• _PROVIDED MATERIAL_
==========
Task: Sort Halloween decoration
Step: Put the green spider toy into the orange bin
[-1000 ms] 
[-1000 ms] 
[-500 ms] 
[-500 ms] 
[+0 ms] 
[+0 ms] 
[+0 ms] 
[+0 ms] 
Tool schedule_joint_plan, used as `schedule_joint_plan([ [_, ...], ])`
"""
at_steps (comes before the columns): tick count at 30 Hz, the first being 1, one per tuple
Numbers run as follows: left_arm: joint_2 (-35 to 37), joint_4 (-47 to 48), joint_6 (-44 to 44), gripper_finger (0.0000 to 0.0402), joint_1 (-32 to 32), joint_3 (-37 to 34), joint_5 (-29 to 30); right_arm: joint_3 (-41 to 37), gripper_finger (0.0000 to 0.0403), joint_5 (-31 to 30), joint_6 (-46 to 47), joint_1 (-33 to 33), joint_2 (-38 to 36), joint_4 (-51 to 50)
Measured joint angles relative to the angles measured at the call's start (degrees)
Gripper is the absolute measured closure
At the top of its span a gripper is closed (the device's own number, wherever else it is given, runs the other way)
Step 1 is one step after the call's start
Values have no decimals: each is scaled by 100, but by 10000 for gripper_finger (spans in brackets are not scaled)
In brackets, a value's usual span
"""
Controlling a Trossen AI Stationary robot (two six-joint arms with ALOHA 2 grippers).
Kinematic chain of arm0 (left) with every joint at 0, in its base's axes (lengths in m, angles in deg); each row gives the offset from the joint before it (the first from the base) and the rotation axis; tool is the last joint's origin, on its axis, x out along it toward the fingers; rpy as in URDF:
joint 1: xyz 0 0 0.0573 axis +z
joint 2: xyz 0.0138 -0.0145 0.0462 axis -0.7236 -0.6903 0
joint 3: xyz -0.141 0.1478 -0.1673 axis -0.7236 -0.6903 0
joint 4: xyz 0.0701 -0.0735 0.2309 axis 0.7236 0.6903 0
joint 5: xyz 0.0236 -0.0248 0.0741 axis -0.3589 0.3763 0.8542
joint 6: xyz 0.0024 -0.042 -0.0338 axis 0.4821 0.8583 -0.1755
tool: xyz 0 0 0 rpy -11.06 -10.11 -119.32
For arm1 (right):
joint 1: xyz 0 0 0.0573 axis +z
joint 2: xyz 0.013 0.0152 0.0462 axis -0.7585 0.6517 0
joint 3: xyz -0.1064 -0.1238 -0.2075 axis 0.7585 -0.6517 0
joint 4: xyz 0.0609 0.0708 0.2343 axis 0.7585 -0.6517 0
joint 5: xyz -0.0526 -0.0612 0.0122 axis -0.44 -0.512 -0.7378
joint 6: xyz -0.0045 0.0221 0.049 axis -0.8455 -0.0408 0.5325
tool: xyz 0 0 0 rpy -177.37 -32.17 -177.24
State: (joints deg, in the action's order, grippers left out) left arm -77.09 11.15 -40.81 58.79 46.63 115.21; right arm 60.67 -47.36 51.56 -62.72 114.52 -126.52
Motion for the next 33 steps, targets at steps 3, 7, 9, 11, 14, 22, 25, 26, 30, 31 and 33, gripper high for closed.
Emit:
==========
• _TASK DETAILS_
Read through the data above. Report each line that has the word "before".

• _TASK ANSWER_
at_steps (comes before the columns): tick count at 30 Hz, the first being 1, one per tuple
Kinematic chain of arm0 (left) with every joint at 0, in its base's axes (lengths in m, angles in deg); each row gives the offset from the joint before it (the first from the base) and the rotation axis; tool is the last joint's origin, on its axis, x out along it toward the fingers; rpy as in URDF:

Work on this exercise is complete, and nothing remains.